## Extracted records
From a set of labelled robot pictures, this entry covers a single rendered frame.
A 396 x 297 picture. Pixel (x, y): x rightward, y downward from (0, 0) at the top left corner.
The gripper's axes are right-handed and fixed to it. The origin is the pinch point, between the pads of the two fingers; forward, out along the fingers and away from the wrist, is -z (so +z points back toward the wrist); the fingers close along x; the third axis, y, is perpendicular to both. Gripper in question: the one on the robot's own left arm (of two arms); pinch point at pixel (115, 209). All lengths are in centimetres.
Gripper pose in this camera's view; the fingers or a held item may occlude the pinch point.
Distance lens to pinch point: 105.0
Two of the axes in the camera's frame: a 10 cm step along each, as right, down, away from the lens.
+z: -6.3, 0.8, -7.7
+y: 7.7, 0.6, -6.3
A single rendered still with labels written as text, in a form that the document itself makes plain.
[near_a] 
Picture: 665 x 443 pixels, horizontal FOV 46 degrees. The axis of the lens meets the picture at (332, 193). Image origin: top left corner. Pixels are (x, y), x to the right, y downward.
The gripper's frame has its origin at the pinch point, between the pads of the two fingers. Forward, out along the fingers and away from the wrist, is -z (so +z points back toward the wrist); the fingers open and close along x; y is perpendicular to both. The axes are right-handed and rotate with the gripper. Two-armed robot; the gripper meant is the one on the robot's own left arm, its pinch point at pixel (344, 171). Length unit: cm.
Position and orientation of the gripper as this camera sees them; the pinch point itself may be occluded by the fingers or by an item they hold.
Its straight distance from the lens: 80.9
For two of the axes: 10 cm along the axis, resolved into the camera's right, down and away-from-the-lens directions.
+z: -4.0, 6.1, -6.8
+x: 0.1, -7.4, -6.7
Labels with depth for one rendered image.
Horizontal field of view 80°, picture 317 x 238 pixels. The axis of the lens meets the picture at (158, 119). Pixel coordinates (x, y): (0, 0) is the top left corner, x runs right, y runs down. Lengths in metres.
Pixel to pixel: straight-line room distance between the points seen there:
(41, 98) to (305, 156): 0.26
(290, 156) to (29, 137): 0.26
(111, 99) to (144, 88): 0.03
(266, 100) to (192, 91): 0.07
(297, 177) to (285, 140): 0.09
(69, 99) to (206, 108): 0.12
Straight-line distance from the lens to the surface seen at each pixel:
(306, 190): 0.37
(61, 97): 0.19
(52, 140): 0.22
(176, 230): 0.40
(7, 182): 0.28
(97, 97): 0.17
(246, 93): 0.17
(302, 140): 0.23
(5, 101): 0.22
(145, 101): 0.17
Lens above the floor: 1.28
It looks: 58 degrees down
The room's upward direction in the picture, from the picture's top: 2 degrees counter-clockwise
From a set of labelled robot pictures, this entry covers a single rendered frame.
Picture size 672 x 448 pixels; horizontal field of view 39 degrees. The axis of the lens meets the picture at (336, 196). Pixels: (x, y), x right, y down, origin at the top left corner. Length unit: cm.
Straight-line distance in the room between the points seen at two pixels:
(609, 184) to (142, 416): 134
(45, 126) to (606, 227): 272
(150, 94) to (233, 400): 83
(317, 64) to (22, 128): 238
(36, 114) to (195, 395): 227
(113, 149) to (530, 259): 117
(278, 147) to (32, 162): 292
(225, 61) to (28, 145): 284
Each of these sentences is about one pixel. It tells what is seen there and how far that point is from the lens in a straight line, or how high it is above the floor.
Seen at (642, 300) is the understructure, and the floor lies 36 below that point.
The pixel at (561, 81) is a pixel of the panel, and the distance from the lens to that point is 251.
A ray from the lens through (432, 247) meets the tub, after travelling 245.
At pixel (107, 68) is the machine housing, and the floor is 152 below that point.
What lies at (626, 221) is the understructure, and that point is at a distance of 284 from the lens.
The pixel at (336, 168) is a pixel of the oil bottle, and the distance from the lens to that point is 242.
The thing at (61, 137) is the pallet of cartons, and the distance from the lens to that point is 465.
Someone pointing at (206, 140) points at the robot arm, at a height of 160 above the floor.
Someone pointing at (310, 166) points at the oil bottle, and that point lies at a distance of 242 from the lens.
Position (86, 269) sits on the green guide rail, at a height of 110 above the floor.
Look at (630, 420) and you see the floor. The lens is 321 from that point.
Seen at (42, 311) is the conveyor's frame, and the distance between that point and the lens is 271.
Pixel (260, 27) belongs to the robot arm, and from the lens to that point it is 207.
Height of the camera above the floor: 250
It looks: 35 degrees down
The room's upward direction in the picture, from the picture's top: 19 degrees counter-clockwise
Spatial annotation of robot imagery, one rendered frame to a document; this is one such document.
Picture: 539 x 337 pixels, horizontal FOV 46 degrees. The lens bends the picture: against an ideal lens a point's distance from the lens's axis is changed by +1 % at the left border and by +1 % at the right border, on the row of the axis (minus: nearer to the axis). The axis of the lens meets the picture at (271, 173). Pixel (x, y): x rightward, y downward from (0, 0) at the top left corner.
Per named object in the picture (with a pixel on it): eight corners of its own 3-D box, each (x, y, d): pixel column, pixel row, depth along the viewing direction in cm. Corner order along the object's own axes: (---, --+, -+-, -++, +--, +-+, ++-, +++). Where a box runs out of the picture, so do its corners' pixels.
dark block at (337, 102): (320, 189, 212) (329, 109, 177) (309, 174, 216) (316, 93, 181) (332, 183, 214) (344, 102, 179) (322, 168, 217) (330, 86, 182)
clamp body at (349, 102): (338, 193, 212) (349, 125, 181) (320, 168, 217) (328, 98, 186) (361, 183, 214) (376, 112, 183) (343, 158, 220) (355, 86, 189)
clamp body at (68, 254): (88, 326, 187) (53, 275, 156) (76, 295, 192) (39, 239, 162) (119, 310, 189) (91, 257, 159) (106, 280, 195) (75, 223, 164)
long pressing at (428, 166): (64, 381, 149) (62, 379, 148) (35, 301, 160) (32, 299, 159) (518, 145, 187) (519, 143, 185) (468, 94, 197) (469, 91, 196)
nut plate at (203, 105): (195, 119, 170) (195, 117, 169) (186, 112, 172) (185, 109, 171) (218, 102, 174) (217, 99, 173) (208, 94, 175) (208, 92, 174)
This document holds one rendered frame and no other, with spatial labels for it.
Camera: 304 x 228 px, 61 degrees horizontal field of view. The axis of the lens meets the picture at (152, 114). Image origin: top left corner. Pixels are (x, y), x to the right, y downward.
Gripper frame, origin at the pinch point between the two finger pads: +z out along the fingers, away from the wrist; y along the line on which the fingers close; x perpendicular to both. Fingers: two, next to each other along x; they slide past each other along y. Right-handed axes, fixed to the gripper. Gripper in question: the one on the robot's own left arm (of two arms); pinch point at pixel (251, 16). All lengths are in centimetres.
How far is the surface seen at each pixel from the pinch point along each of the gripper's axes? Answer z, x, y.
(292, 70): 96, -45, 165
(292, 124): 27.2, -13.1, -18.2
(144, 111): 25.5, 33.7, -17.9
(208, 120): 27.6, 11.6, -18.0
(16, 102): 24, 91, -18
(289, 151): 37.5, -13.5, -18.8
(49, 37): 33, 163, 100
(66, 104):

## Problem
Up to and including the line with "Its straight distance from the lens: 80.9", output each line of the entries above exactly, starting from the first.

## Solution to this problem
From a set of labelled robot pictures, this entry covers a single rendered frame.
A 396 x 297 picture. Pixel (x, y): x rightward, y downward from (0, 0) at the top left corner.
The gripper's axes are right-handed and fixed to it. The origin is the pinch point, between the pads of the two fingers; forward, out along the fingers and away from the wrist, is -z (so +z points back toward the wrist); the fingers close along x; the third axis, y, is perpendicular to both. Gripper in question: the one on the robot's own left arm (of two arms); pinch point at pixel (115, 209). All lengths are in centimetres.
Gripper pose in this camera's view; the fingers or a held item may occlude the pinch point.
Distance lens to pinch point: 105.0
Two of the axes in the camera's frame: a 10 cm step along each, as right, down, away from the lens.
+z: -6.3, 0.8, -7.7
+y: 7.7, 0.6, -6.3
A single rendered still with labels written as text, in a form that the document itself makes plain.
[near_a] 
Picture: 665 x 443 pixels, horizontal FOV 46 degrees. The axis of the lens meets the picture at (332, 193). Image origin: top left corner. Pixels are (x, y), x to the right, y downward.
The gripper's frame has its origin at the pinch point, between the pads of the two fingers. Forward, out along the fingers and away from the wrist, is -z (so +z points back toward the wrist); the fingers open and close along x; y is perpendicular to both. The axes are right-handed and rotate with the gripper. Two-armed robot; the gripper meant is the one on the robot's own left arm, its pinch point at pixel (344, 171). Length unit: cm.
Position and orientation of the gripper as this camera sees them; the pinch point itself may be occluded by the fingers or by an item they hold.
Its straight distance from the lens: 80.9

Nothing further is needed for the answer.